Biz, cehalet içerisinde yaşayan bir toplum idik. Putlara tapıyor, ölmüş
hayvanların etini yiyorduk. Zina yapıyorduk. Akrabalarımızla ilgimizi kesiyor,
komşularımızla iyi geçinmiyorduk. Kuvvetli olanlarımız, zayıf olanlarımızı
eziyordu. Biz bu halde iken yüce ALLAH bize acıdı. Bizden öncekilerde olduğu
gibi bize de içimizden, soylu, asil, doğru, güvenilir, şeref ve namus ehli
olduğunu bildiğimiz birisini peygamber olarak gönderdi. O bizi, yalnız ALLAH’a
ibadet etmeye, atalarımızın taptıkları putları terk etmeye çağırdı. Bize doğru
söylemeyi, emanete riayet etmeyi, komşularımızla güzel geçinmeyi, haramdan,
adam öldürmekten sakınmayı öğütledi. Bizi, yalandan, yetim malı yemekten ve
namuslu kadınlara iftira etmekten sakındırdı. Yalnız bir olan ALLAH’a ibadet
edip, O’na hiçbir şeyi ortak koşmamayı, namaz kılmayı, oruç tutmayı emretti.

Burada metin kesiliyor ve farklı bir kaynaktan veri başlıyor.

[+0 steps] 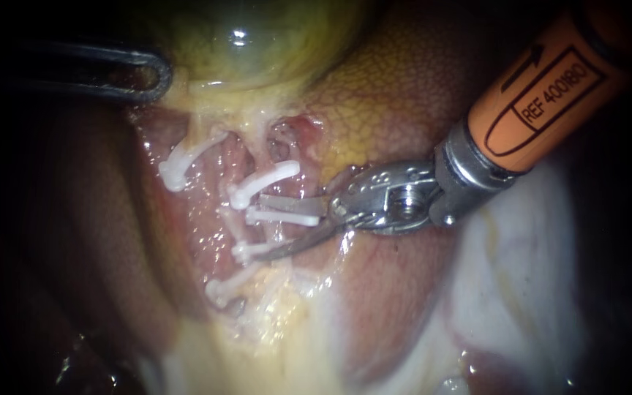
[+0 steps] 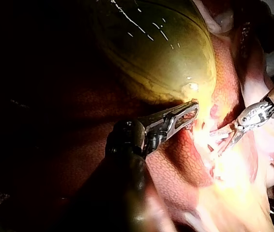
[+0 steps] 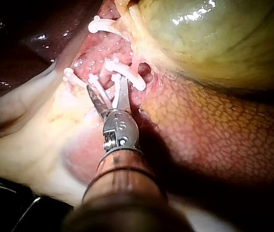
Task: Go to the cutting position right tube
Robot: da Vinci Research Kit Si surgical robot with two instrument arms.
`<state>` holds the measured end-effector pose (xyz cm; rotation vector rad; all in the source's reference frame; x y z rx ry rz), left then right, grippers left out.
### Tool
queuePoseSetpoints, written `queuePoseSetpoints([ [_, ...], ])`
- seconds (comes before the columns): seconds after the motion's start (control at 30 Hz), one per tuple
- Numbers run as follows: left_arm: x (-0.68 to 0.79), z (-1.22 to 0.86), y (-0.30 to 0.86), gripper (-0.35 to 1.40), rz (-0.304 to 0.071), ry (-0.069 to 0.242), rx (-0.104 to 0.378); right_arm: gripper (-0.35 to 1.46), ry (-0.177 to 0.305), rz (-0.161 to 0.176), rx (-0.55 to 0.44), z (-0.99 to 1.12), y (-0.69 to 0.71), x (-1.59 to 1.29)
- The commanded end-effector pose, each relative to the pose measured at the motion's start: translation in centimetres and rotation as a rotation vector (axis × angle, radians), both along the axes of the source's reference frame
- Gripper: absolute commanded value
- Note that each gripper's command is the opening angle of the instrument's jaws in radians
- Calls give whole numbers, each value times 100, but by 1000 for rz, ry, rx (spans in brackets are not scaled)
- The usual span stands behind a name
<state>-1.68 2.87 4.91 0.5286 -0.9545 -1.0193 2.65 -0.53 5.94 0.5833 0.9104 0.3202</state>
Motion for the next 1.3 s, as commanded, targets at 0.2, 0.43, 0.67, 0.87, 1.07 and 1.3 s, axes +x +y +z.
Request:
queuePoseSetpoints([
  [0.2, 0, 1, 0, -35, 0, 0, 0, 110, 1, -1, 0, -1, -1, 1],
  [0.43, 0, 1, 0, -35, 0, 0, -1, 111, 6, -7, 2, -9, -7, 3],
  [0.67, 0, 1, 0, -35, 0, 0, 0, 111, 20, -25, 5, -30, -17, 9],
  [0.87, 0, 1, 0, -35, 0, 0, 0, 111, 26, -32, 9, -48, -22, 11],
  [1.07, 0, 1, 0, -35, 0, 0, 0, 111, 35, -38, 10, -65, -25, 11],
  [1.3, 0, 1, 0, -35, 0, 0, 0, 113, 43, -43, 16, -80, -25, 1],
])
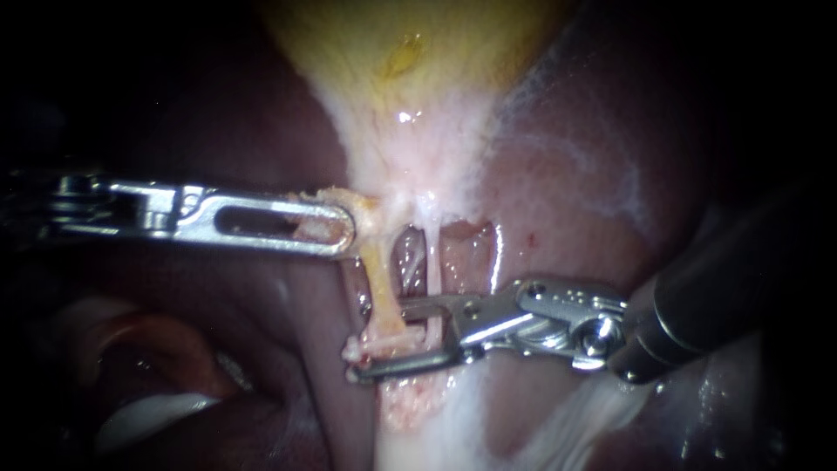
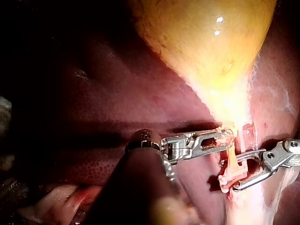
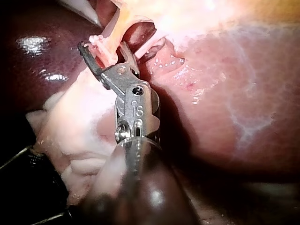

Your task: Going back second clip left tube

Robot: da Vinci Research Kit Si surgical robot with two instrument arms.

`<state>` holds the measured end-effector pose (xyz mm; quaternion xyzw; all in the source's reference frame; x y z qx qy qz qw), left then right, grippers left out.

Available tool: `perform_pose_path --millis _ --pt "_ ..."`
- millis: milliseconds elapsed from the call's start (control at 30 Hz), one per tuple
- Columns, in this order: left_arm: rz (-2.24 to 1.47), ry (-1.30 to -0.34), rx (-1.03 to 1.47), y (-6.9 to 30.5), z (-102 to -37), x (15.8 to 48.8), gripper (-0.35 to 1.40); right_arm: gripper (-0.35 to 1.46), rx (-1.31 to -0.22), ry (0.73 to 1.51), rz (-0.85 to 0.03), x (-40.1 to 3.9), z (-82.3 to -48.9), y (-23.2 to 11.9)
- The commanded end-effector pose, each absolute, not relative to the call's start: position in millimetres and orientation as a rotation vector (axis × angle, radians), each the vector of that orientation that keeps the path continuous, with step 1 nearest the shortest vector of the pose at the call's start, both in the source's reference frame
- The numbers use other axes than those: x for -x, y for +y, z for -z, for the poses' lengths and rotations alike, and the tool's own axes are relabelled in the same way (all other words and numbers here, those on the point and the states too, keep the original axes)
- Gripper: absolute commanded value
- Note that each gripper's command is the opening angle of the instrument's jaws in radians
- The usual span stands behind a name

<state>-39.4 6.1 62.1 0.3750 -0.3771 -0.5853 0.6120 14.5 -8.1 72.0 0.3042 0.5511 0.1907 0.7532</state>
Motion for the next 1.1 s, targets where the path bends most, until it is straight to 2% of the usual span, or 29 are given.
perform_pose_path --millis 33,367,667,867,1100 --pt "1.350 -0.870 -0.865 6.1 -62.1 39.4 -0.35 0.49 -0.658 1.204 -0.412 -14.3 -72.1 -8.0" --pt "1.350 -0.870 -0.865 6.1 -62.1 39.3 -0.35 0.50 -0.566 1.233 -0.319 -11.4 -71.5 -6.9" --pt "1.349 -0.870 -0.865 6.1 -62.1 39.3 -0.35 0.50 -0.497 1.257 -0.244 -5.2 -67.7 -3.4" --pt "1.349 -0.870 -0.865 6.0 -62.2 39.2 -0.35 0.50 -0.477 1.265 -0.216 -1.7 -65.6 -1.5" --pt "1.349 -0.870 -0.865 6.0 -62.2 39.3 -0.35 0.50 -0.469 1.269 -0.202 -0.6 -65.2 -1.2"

Haram dediğini haram bildik, helâl dediğini helâl bildik. Bundan dolayı
halkımızın bir kesimi bize düşman oldu, bize türlü türlü işkenceler yapmaya
kalktılar. Biz de onlardan kaçarak ülkenize sığındık.
Bu konuşmada, bir yönüyle hicret sebepleri açıklanırken,
diğer yönü ile de İslâm’ın insanlığa neler getirdiği ifade edilmekte, her
yönüyle bozulmuş ve tüm değer ölçülerini yitirmiş bir toplumu nasıl tekrar
hayata kavuşturduğu anlatılmaktadır. İşte kısaca hicret olayı budur.

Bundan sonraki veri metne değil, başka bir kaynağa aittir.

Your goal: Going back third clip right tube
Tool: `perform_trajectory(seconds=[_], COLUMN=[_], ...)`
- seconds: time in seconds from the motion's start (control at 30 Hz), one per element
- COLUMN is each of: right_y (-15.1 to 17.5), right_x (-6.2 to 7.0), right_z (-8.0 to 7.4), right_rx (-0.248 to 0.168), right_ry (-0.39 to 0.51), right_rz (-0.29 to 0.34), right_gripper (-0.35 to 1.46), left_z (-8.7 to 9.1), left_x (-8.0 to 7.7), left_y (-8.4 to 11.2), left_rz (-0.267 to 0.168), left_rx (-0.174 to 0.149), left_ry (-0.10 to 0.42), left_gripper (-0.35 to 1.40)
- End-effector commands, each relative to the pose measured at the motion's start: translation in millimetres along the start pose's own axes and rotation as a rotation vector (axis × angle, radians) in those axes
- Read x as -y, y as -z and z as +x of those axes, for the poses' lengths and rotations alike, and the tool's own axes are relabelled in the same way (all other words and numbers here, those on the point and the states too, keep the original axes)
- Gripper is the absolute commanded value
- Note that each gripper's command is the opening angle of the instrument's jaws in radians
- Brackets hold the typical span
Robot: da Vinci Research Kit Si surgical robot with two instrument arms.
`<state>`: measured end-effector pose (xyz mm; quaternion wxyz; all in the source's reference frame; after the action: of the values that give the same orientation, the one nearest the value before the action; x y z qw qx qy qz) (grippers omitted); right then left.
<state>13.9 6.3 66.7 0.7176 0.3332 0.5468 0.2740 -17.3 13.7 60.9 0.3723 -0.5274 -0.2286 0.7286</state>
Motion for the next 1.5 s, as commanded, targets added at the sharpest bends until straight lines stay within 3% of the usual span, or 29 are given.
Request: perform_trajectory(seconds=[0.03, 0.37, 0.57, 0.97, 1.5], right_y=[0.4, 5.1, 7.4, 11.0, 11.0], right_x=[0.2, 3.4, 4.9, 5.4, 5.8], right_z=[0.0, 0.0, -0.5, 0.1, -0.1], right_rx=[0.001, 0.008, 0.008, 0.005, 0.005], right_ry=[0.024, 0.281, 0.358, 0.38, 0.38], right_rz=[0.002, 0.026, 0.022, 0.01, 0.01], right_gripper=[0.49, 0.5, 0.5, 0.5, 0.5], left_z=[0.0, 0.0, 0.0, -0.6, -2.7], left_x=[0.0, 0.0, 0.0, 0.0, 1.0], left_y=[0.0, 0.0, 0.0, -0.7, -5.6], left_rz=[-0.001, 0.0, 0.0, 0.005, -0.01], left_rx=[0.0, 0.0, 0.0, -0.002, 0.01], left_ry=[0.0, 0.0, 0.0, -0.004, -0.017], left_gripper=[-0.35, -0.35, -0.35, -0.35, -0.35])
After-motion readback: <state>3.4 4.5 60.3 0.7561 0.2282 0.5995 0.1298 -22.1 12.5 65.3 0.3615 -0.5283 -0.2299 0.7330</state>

Diğer tarafı da dinleyen Necaşi müşriklerin teklifini ve
hediyelerini reddetti. Müşrikler de bir netice alamayınca bunun intikamını
Mekke-i Mükerreme’de kalan Müslümanlardan aldılar. Artık Mekke-i Mükerreme’deki
Müslümanlar çok daha kötü şartlarda var olma mücadelesi veriyorlardı.
Resûlullah (S.A.V.) Efendimiz Mekke-i Mükerreme’de tebliğ
görevini sürdürürken Kureyşliler de inkârlarında diretiyorlardı. Müslümanlara
ve Hz. Peygamber (S.A.V.) Efendimizi koruyan Haşimoğullarına karşı uygulanan üç
yıllık boykotun ardından Hz. Peygamber (S.A.V.) Efendimizin en büyük destekçisi
olan amcası Ebu Talib’in ölümü, müşriklere fırsat verdi, onların işkence ve
baskıları dayanılmaz hale geldi. Bizzat Hz. Peygamber (S.A.V.) Efendimiz de
birçok hakarete ve sataşmalara hedef oldu. Böyle bir ortamda İslam’ı tebliğ
edemeyeceğini anlayan Hz. Peygamber (S.A.V.) Efendimiz, Taif’e giderek yeni bir
çevrede İslam’ı anlatmaya çalıştı. Fakat Taifliler de Kureyşliler gibi
inkârcılık da direnmişler ve Hz. Peygamber (S.A.V.) Efendimizi taşa tutmak gibi
çok sert bir tepkide bulunmuşlardı. Bunun üzerine Hz. Peygamber (S.A.V.)
Efendimiz Mekke-i Mükerreme’ye dönmek mecburiyetinde kaldı.